__Problem statement__.
After repeating the line containing "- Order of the", stop; until then, repeat each line of the listing below exactly, starting with the first.

>>>>>

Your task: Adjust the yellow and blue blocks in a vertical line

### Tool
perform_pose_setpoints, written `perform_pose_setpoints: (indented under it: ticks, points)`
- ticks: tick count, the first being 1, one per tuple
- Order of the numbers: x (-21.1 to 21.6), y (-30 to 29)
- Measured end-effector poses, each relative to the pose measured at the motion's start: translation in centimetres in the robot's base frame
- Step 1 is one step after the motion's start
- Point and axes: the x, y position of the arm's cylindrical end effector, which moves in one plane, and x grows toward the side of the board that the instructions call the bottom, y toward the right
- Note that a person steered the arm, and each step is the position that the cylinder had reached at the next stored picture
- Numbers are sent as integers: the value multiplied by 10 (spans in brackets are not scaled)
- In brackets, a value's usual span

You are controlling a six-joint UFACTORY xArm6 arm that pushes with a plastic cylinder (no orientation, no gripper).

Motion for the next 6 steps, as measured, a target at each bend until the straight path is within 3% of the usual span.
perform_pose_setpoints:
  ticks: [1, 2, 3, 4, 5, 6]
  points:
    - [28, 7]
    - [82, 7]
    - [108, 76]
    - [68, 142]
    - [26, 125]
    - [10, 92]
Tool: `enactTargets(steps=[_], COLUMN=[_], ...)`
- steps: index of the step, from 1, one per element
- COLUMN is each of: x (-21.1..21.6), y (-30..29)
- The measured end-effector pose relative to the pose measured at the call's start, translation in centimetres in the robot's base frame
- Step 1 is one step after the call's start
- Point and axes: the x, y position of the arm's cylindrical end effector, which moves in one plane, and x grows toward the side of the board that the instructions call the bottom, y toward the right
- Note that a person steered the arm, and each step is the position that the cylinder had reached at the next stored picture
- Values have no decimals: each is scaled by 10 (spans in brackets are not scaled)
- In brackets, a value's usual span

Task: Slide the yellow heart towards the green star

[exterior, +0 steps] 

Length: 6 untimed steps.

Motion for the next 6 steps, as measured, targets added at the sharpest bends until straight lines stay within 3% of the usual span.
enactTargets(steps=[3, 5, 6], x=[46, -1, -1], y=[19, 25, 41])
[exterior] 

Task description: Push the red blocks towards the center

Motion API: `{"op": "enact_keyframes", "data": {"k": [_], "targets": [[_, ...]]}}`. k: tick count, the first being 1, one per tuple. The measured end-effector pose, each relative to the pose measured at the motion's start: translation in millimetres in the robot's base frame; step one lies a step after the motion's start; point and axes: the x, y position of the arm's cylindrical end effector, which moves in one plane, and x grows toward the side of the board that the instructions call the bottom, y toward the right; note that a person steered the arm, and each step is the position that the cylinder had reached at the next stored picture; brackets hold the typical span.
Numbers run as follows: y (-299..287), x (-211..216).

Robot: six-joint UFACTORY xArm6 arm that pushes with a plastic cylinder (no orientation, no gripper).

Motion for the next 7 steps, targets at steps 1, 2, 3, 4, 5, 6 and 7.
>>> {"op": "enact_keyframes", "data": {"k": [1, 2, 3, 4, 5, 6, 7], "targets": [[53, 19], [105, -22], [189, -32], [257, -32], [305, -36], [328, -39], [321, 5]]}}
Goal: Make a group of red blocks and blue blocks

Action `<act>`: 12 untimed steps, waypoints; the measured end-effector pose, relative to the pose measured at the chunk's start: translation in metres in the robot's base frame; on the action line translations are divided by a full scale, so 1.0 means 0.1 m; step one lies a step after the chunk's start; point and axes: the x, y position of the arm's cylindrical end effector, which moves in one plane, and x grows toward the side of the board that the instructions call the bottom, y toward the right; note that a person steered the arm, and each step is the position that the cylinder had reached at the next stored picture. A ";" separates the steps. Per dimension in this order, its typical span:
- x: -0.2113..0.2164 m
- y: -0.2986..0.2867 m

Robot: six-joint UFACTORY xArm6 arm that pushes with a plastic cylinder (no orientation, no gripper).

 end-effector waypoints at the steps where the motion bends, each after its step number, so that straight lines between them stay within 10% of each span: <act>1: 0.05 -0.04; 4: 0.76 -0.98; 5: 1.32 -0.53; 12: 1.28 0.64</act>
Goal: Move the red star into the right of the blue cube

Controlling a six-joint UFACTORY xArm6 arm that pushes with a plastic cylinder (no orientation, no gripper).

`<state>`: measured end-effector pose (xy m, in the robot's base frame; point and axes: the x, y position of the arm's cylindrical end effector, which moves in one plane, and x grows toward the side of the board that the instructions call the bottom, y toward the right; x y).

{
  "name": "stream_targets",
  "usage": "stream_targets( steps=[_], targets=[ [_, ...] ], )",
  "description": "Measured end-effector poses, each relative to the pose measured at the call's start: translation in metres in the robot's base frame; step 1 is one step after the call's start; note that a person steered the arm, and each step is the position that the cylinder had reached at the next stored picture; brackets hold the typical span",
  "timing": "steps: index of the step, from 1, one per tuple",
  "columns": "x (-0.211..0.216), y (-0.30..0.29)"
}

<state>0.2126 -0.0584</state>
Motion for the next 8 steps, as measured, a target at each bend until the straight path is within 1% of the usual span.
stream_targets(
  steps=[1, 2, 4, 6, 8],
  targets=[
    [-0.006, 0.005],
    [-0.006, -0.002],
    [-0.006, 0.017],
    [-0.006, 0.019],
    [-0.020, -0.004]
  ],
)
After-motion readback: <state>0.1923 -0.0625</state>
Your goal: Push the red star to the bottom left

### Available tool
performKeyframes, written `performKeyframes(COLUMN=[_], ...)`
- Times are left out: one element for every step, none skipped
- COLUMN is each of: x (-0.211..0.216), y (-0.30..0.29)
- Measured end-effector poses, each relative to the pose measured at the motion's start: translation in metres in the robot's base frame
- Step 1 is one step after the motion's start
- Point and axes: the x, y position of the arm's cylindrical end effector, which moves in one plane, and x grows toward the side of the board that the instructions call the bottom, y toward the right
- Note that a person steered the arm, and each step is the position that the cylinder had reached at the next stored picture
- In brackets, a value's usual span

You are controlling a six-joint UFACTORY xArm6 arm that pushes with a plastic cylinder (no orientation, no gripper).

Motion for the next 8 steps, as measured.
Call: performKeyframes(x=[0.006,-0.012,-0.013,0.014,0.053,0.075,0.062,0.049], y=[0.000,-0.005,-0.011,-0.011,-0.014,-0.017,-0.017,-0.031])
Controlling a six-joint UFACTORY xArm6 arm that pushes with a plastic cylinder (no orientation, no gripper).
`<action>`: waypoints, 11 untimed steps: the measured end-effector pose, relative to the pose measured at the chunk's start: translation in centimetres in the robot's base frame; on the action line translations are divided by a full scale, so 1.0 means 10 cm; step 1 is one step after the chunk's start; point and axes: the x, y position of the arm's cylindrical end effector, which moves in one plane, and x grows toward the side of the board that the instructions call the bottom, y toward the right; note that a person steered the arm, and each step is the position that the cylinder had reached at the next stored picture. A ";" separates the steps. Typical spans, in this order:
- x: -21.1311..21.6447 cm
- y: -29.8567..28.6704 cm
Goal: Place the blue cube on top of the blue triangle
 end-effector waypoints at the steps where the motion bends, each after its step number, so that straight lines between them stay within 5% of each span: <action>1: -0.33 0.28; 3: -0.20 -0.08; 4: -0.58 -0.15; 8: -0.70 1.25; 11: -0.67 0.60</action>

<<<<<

__Task response__.
Your task: Adjust the yellow and blue blocks in a vertical line

### Tool
perform_pose_setpoints, written `perform_pose_setpoints: (indented under it: ticks, points)`
- ticks: tick count, the first being 1, one per tuple
- Order of the numbers: x (-21.1 to 21.6), y (-30 to 29)

That's the answer, with nothing more to add.